Mediasi Perkara Pidana Anak, Begini Filosofinya
Berita

Mediasi Perkara Pidana Anak, Begini Filosofinya

Penyelesaian perkara pidana anak lebih mengutamakan pendekatan yang tidak merugikan perkembangan jiwa si anak.

ASH
Bacaan 2 Menit
Ilustrasi: BAS
Ilustrasi: BAS
Mediasi sebagai salah satu alternatif penyelesaian sengketa di luar pengadilan, ternyata tak hanya dikenal dalam perkara perdata, seperti wanprestasi, Perbuatan Melawan Hukum (PMH), warisan, perceraian, penguasaan dan nafkah anak, atau harta bersama. Perkara pidana pun mengenal proses mediasi, lazim disebut mediasi penal. Mediasi penal dianut UU No. 11 Tahun 2012 tentang Sistem Peradilan Pidana Anak (SPPA).

Anggota Tim Pokja Mediasi MA Diah Sulastri Dewi mengatakan dalam perkembangannya pengadilan negeri tidak hanya memediasi perkara-perkara perdata, tetapi juga memediasi perkara pidana anak terutama sejak terbitnya UU SPPA. Sebab, UU SPPA mengamanatkan setiap anak yang berhadapan dengan hukum wajib mengutamakan prinsip restorative justice (pemulihan keadilan).

“Mediasi penal memang tidak letterlijk diatur UU SPPA, tetapi filosofinya mengandung mediasi penal yang dikenal di beberapa negara yang terikat (ratifikasi) konvensi hak-hak anak, seperti Filipina, Thailand, Hongkong, Australia, Jepang,” ujar Diah Sulastri Dewi saat acara konperensi Asia Pacific Mediation Forum ke-7 di Hotel Santosa Villa & Resort, Mataram, Nusa Tenggara Barat, Kamis (11/2).

Dia mengutip Pasal 7-8 UU SPPA yang menyebut setiap tingkatan peradilan wajib dilakukan proses diversi terhadap perkara anak yang berhadapan dengan hukum baik sebagi pelaku maupun korban. Artinya, ada proses pengalihan pemidanaan anak dari sistem formal ke sistem informal dengan jalan musyawarah dengan melihat kondisi anak.

Wakil Ketua PN Bale Bandung ini mencontohkan kasus anak yang berusia 16 tahun tanpa SIM mengemudikan mobil truk, lalu menabrak dua penyeberang jalan. Satu tewas, satu lagi cacat. Anak ini sebenarnya bukan pelaku murni, tetapi korban putus sekolah, padahal anaknya pintar.
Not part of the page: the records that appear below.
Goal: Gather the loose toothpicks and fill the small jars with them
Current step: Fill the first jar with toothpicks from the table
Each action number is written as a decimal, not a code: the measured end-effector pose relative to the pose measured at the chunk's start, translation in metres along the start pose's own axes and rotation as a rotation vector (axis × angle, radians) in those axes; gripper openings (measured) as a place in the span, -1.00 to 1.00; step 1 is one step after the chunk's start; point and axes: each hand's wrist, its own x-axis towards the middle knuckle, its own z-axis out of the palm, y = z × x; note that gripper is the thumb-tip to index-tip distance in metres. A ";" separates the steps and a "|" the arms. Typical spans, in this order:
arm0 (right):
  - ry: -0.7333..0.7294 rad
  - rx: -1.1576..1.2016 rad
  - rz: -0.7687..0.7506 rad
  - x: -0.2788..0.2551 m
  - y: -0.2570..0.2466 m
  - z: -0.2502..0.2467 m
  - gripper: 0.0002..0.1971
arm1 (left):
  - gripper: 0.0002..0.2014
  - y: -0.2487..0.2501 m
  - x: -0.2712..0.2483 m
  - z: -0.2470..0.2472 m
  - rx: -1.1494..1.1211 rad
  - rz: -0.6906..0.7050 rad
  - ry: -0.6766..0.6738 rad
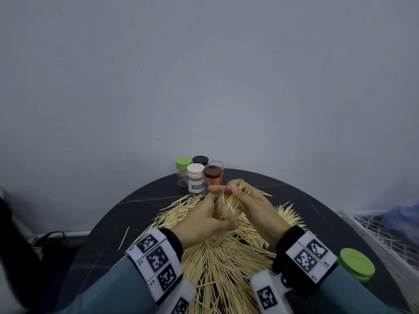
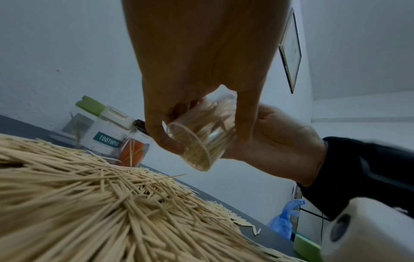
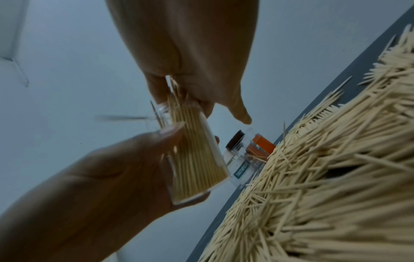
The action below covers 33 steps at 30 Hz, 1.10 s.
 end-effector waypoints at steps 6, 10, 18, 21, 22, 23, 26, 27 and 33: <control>0.101 0.030 -0.061 0.001 0.001 0.001 -0.80 | -0.50 0.003 0.000 0.001 -0.041 -0.026 -0.025; 0.125 -0.015 -0.033 0.001 0.001 0.000 -0.76 | -0.56 0.006 -0.001 0.002 -0.051 -0.041 -0.038; 0.050 -0.094 -0.014 0.001 -0.002 -0.006 -0.67 | -0.69 0.009 -0.004 0.001 -0.016 -0.046 -0.047; 0.040 -0.101 -0.028 0.001 -0.001 -0.004 -0.59 | -0.69 0.009 -0.004 0.001 -0.039 -0.049 -0.038; 0.027 -0.123 -0.016 0.001 0.000 -0.003 -0.59 | -0.69 0.008 -0.003 0.001 -0.045 -0.052 -0.032; 0.014 -0.153 0.009 0.001 0.000 -0.002 -0.60 | -0.70 0.007 -0.003 0.000 -0.051 -0.055 -0.024; -0.008 -0.215 0.064 -0.003 -0.005 0.000 -0.57 | -0.75 0.006 -0.002 -0.001 -0.070 -0.068 0.001; -0.019 -0.223 0.053 -0.004 -0.006 -0.001 -0.54 | -0.75 0.006 -0.001 -0.002 -0.078 -0.069 0.006; -0.187 -0.265 -0.008 -0.001 -0.005 -0.009 -0.49 | -0.64 0.003 0.000 -0.004 -0.081 -0.083 0.043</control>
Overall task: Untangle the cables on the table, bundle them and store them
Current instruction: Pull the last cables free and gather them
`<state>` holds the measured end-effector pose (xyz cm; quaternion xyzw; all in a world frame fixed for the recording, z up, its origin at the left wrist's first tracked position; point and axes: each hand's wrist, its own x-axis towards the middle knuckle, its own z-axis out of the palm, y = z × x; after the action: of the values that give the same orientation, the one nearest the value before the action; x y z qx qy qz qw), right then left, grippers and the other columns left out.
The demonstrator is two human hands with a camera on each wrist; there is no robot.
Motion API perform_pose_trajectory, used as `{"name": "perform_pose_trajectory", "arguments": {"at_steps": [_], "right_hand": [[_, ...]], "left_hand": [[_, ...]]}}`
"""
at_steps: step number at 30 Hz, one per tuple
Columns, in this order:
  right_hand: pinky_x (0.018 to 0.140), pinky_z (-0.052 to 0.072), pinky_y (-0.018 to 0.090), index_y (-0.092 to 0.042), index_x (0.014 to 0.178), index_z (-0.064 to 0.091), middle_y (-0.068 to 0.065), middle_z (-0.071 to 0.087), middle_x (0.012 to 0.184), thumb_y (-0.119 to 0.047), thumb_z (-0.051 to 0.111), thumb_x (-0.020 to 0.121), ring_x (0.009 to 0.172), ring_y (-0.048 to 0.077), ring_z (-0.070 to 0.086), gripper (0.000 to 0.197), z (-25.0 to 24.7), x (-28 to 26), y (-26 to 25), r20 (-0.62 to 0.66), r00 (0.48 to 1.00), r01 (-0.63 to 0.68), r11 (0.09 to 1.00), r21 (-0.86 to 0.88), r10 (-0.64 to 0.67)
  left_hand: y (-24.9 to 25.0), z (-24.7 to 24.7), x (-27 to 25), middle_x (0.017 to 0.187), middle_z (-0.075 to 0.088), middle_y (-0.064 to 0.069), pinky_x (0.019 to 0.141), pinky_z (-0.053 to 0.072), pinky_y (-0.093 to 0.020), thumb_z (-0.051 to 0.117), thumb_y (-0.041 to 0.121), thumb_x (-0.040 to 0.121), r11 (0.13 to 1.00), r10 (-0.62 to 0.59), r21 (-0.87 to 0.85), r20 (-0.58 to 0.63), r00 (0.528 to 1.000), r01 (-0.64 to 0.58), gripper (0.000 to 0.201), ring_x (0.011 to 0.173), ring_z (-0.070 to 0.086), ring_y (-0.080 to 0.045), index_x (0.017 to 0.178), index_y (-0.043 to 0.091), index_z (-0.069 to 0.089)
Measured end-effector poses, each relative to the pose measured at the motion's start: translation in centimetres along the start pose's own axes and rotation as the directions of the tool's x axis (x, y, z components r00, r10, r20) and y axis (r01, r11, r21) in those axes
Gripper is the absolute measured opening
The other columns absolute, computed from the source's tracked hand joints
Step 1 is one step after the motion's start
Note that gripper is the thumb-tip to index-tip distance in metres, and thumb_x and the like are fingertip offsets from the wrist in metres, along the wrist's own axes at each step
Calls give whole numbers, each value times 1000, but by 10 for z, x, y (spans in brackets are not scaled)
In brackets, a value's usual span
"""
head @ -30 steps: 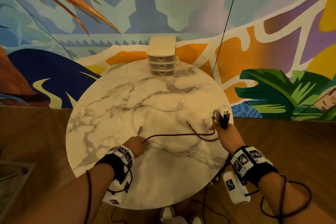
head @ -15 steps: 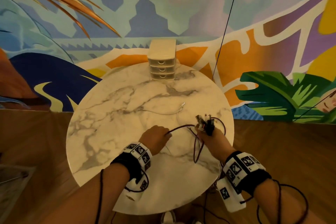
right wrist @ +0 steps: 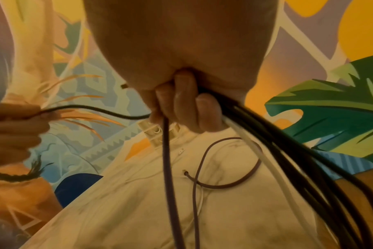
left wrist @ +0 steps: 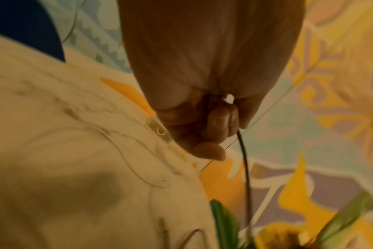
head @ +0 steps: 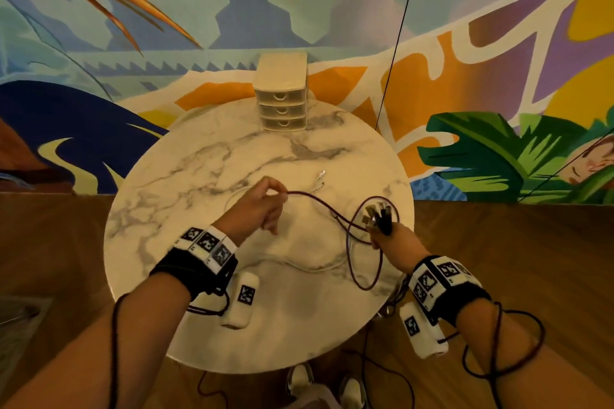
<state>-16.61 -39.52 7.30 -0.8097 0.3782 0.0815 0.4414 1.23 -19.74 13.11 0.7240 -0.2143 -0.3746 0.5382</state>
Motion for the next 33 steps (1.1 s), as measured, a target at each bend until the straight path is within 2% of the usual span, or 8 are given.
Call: {"name": "perform_pose_trajectory", "arguments": {"at_steps": [3,6,11,14,17,22,29,33], "right_hand": [[54,31,28,-12,67,58,0,46,54,-41,47,96,50,16,40,42,7,-4,-2,221,975,24,997,-75,-7],[52,32,26,-13,68,60,-1,44,50,-40,50,95,47,14,37,39,13,0,1,204,979,0,1000,-11,2],[50,33,13,-11,69,61,-11,52,48,-5,44,94,43,-1,46,31,-4,-18,-19,-247,965,209,822,530,-86],[51,33,11,-21,66,68,-12,60,54,-15,49,84,48,-2,49,27,-5,-38,-42,-203,955,297,701,648,-216],[50,34,16,-22,58,69,-8,60,53,-13,46,77,48,4,46,31,-4,-46,-49,-146,940,326,684,653,-308],[44,34,22,-18,71,61,-2,59,53,-8,51,96,44,8,41,28,-10,-47,-46,-216,912,407,719,563,-348],[37,32,17,-16,72,55,-5,51,42,-9,47,96,34,4,39,26,-12,-49,-44,-210,942,331,812,481,-260],[37,32,16,-17,69,52,-4,49,45,-12,44,97,33,4,40,30,-9,-50,-40,-197,961,266,841,471,-194]], "left_hand": [[22,10,3,55,39,-6,51,45,-29,38,3,93,917,54,-389,-106,993,-91,17,47,37,-18,80,13,44],[34,18,3,62,55,-9,53,49,-30,40,1,92,867,99,-481,-98,990,-134,19,55,50,-21,83,9,54],[44,46,-9,67,60,-13,57,49,-30,42,2,93,969,182,-195,142,973,-152,18,58,54,-21,95,2,60],[57,76,-11,57,45,-2,52,39,-29,39,4,92,972,204,75,189,961,-222,10,51,40,-12,91,11,47],[72,94,-8,60,41,0,54,32,-30,39,6,88,938,225,222,197,954,-267,9,54,35,-12,90,15,40],[84,106,-12,66,51,-5,56,41,-38,42,7,86,870,262,355,252,932,-341,14,58,46,-18,93,18,37],[83,119,-9,63,54,-8,56,43,-42,43,12,85,760,335,479,289,897,-439,19,58,49,-23,101,18,35],[82,123,-5,63,45,-1,51,34,-32,46,10,85,734,348,514,277,896,-444,16,57,43,-19,92,16,33]]}}
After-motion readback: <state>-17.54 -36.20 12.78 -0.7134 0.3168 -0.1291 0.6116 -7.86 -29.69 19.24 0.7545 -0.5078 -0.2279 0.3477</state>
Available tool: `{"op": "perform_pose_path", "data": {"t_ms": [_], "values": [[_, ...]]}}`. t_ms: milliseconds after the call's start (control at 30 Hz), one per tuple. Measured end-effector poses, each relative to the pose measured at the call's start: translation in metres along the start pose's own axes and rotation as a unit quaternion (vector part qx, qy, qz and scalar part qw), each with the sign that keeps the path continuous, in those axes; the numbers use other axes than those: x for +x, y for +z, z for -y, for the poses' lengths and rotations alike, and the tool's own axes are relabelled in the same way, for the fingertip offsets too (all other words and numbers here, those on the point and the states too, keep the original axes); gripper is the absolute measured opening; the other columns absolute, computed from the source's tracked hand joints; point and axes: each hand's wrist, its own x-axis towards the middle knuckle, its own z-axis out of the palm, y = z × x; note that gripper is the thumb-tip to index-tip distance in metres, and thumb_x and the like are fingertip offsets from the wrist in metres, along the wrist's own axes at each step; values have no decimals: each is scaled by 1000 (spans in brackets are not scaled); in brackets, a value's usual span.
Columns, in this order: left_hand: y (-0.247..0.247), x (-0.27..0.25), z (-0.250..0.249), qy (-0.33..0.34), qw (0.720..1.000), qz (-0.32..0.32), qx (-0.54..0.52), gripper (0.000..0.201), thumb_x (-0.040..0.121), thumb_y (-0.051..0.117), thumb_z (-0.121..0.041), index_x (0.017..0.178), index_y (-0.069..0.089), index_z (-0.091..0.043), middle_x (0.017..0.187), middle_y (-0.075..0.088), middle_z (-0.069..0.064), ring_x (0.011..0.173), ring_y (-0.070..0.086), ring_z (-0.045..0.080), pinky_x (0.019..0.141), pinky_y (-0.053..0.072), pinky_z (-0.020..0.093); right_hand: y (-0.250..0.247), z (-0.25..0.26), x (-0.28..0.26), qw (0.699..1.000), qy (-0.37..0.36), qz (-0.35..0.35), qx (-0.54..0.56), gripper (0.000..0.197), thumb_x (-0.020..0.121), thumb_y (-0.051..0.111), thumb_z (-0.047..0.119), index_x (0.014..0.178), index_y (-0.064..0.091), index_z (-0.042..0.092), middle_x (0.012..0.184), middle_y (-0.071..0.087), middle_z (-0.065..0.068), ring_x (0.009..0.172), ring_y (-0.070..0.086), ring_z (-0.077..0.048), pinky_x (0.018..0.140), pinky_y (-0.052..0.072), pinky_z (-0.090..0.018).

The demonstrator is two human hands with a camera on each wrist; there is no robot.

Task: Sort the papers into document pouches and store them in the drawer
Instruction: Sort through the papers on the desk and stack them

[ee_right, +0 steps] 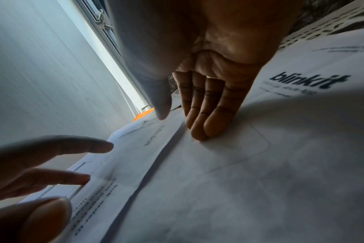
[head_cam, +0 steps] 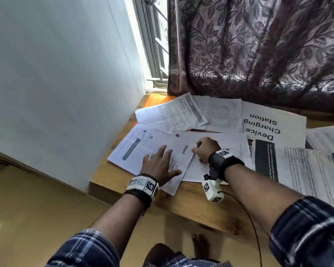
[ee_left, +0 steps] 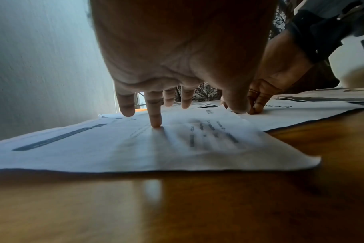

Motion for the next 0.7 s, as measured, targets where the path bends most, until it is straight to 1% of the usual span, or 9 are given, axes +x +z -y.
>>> {"op": "perform_pose_path", "data": {"t_ms": [133, 233, 333, 367, 467, 500, 567, 633, 700], "values": [[1, 9, 7, 28, 999, -24, 22, 81, 88, 49, -70, 152, 23, -28, 159, 29, -2, 138, 42, 25, 115, 24, 50, 1, 8, 0, 1000, 10, 11, 18, 31, 77, 72, 35, 99, 61, 16, 91, 71, -12, 78, 71, -31, 71, 60, -37], [-2, 22, 17, 54, 998, -38, 23, 78, 90, 51, -64, 152, 24, -27, 154, 36, 0, 134, 47, 26, 113, 29, 48, 2, 11, 1, 998, -5, -39, 46, 11, 82, 70, 17, 91, 63, 15, 87, 69, -8, 80, 68, -29, 69, 54, -30], [-12, 43, 42, 61, 995, -80, 2, 77, 89, 56, -59, 152, 28, -24, 155, 37, 0, 141, 37, 22, 112, 36, 45, -4, 9, 2, 992, -42, -94, 70, 5, 86, 67, 10, 90, 66, 12, 89, 69, -9, 87, 66, -30, 74, 49, -30], [-17, 50, 52, 52, 994, -93, -9, 77, 88, 59, -57, 152, 31, -23, 155, 36, 1, 145, 32, 22, 111, 37, 46, -9, 4, 5, 989, -41, -107, 89, 5, 87, 67, 11, 88, 66, 15, 90, 71, -10, 88, 67, -32, 75, 51, -31], [-37, 67, 84, 27, 991, -125, -48, 77, 86, 65, -49, 150, 34, -20, 158, 29, 5, 150, 20, 25, 112, 37, 53, -26, -9, 9, 980, -1, -124, 155, 15, 89, 68, 10, 79, 65, 21, 93, 73, -18, 89, 70, -38, 78, 59, -53], [-44, 72, 93, 21, 989, -135, -55, 75, 88, 65, -46, 150, 33, -21, 160, 26, 4, 152, 15, 26, 113, 35, 55, -33, -11, 9, 977, -6, -136, 163, 16, 89, 68, 7, 81, 66, 21, 94, 73, -18, 90, 70, -38, 82, 58, -54], [-56, 82, 105, 13, 985, -159, -59, 70, 90, 63, -41, 150, 33, -21, 162, 23, 3, 153, 9, 26, 115, 31, 56, -46, -8, 7, 973, -14, -148, 174, 11, 90, 65, 1, 90, 67, 12, 94, 70, -15, 87, 66, -29, 84, 55, -41], [-63, 92, 115, 1, 980, -177, -94, 67, 89, 64, -36, 148, 37, -19, 160, 28, 4, 152, 15, 27, 115, 32, 56, -55, -7, 7, 972, -11, -160, 174, 10, 92, 63, -1, 101, 67, 0, 93, 66, -12, 86, 60, -22, 73, 51, -22], [-68, 101, 121, -2, 968, -193, -161, 66, 87, 67, -32, 145, 39, -17, 154, 36, 8, 145, 29, 29, 111, 38, 56, -60, -6, 7, 972, -16, -164, 168, 11, 92, 63, -1, 102, 68, -3, 91, 64, -10, 79, 57, -19, 60, 46, -9]]}}
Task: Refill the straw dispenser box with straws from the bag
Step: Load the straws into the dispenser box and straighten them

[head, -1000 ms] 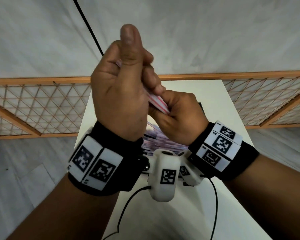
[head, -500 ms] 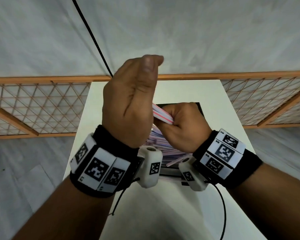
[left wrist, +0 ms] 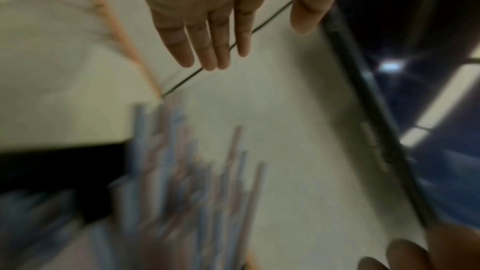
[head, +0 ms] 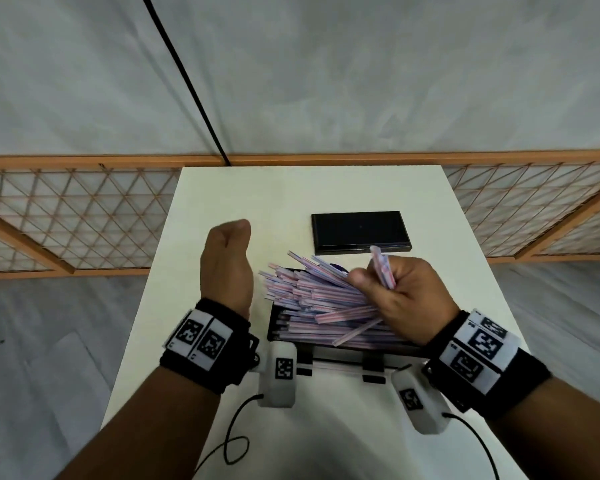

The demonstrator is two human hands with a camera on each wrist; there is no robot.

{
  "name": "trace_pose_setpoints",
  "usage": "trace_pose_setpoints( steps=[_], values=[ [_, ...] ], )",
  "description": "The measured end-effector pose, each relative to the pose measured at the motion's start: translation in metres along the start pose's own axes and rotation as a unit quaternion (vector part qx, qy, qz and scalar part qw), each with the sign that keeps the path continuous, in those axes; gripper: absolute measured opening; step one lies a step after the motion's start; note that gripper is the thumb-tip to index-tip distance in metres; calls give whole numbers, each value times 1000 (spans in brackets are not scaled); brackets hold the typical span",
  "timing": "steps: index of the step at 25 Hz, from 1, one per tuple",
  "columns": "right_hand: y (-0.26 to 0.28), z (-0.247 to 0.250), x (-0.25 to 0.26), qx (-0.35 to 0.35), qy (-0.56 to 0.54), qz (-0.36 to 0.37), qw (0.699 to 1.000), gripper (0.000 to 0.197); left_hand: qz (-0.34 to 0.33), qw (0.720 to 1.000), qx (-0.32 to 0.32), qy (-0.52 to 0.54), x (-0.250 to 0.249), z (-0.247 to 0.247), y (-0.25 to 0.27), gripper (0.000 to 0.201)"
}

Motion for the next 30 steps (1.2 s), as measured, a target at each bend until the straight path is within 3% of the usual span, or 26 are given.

“Saat musyawarah di ruang pengadilan terungkap anak ini terdorong ingin belajar mengemudi untuk mencari uang, sehingga tidak patut dipidana. Anak seperti ini harus dilindungi,” katanya.

Dekan Fakultas Hukum Universitas Indonesia Topo Santoso mengatakan setiap anak yang berhadapan/terlibat dengan hukum memang mesti dilindungi karena seorang anak  belum dianggap dewasa. “Ketika anak terkena kasus hukum mesti dipahami yang harus dibedakan dengan perlakuan orang dewasa. Sebab, tindakan pidana yang dilakukan anak banyak faktor yang mempengaruhi,” kata Topo di tempat yang sama.

Dengan begitu, lanjutnya, penyelesaian perkara pidana anak lebih mengutamakan pendekatan yang tidak merugikan perkembangan jiwa si anak. Di banyak negara, anak yang terlibat dengan hukum bukan dianggap sebagai penjahat, sehingga penyelesaiannya seringkali di luar sidang dengan diversi.

“Kalau harus disidangkan, sanksi yang dijatuhkan bukan hukuman pidana, tetapi berupa tindakan tertentu. Kalaupun harus dipidana, hukumannya harus dikurangi. Jadi, ada treatment bagi anak yang dibedakan dengan orang dewasa,” jelasnya.

Menurutnya, bentuk mediasi dalam perkara pidana anak bisa bermacam-macam. Misalnya, musyawarah antara keluarga pelaku dan keluarga korban yang difasilitasi hakim atau mediator. “Di beberapa negara, penyelesaian dengan musyawarah orang tua anak yang melakukan pidana dengan orang tua korban,” tambahnya.